* Task instructions *
Print, in exact form, the lines below from the one containing "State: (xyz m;" through the one containing "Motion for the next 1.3", and omit all others.

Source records
▬▬▬

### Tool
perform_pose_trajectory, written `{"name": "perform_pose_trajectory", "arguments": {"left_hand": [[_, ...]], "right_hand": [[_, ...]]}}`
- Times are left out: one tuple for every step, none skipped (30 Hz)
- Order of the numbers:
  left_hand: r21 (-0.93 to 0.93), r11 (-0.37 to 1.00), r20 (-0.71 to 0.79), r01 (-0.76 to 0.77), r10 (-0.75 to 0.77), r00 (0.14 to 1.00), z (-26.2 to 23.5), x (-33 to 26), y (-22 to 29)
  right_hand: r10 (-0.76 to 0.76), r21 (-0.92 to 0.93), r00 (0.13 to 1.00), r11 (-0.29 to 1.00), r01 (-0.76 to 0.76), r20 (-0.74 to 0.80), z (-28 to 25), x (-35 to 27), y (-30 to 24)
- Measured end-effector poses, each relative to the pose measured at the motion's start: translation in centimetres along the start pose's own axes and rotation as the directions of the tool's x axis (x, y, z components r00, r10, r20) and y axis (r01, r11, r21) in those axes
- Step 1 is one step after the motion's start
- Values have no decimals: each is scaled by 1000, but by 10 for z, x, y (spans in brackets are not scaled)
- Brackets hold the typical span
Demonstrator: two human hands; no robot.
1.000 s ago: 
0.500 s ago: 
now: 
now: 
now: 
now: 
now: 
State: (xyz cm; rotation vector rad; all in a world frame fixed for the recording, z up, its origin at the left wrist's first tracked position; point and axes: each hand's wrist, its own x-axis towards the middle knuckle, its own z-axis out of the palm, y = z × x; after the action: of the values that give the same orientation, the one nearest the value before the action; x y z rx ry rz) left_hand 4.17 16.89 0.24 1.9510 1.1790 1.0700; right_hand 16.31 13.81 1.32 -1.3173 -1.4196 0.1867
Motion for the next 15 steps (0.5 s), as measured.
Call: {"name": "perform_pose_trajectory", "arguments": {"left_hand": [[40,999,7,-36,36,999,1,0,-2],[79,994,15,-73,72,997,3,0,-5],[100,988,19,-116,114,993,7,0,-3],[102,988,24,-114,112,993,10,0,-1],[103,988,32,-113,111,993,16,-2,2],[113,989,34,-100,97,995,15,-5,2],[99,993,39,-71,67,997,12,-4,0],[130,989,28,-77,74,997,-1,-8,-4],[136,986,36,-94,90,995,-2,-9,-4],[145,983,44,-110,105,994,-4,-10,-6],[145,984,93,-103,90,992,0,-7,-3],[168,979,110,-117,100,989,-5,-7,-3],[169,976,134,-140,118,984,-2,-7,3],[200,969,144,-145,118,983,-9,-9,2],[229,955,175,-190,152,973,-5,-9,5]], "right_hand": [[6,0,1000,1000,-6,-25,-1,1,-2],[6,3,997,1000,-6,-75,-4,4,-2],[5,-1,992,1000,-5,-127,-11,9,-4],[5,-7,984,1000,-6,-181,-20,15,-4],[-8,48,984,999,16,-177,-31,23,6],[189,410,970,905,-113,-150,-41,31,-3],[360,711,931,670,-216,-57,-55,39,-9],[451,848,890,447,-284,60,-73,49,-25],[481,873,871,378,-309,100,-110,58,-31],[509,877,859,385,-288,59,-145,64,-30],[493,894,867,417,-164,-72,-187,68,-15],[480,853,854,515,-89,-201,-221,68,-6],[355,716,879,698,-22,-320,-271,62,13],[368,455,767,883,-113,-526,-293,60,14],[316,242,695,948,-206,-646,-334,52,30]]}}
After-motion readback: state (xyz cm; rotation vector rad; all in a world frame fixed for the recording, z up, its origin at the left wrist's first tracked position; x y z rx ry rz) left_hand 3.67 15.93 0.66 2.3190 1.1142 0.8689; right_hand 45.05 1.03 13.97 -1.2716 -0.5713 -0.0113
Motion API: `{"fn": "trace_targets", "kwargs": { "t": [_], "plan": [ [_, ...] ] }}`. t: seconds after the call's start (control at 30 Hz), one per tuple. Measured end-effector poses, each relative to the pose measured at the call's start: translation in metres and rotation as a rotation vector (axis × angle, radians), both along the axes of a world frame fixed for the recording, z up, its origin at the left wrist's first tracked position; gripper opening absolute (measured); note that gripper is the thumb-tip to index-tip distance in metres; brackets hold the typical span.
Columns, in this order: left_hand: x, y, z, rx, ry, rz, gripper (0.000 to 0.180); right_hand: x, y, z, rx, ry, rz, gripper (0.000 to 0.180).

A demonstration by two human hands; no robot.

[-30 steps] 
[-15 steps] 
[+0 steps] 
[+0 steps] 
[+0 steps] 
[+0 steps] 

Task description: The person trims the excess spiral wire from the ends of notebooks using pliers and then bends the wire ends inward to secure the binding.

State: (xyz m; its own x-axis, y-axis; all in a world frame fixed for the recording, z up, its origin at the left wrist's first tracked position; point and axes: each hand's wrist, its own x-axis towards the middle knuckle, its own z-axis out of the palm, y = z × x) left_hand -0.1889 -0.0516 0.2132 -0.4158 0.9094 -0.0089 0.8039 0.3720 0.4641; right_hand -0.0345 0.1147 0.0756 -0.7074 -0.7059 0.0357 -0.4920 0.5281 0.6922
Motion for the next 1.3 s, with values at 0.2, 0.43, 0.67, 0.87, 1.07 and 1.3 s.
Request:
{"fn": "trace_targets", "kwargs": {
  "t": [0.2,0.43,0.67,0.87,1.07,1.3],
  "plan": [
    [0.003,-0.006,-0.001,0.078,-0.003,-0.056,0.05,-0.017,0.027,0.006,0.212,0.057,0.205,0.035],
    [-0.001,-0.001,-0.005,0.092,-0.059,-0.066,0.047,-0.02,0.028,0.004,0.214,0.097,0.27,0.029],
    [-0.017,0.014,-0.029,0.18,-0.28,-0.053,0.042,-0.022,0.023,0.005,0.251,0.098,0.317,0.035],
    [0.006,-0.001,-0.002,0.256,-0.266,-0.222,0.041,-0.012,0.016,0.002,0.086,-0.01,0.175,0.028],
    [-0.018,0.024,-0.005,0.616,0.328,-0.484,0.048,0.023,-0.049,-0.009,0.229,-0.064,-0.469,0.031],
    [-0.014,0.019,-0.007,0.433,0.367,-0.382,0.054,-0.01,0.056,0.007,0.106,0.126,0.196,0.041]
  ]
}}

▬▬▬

* Task response *
State: (xyz m; its own x-axis, y-axis; all in a world frame fixed for the recording, z up, its origin at the left wrist's first tracked position; point and axes: each hand's wrist, its own x-axis towards the middle knuckle, its own z-axis out of the palm, y = z × x) left_hand -0.1889 -0.0516 0.2132 -0.4158 0.9094 -0.0089 0.8039 0.3720 0.4641; right_hand -0.0345 0.1147 0.0756 -0.7074 -0.7059 0.0357 -0.4920 0.5281 0.6922
Motion for the next 1.3 s, with values at 0.2, 0.43, 0.67, 0.87, 1.07 and 1.3 s.

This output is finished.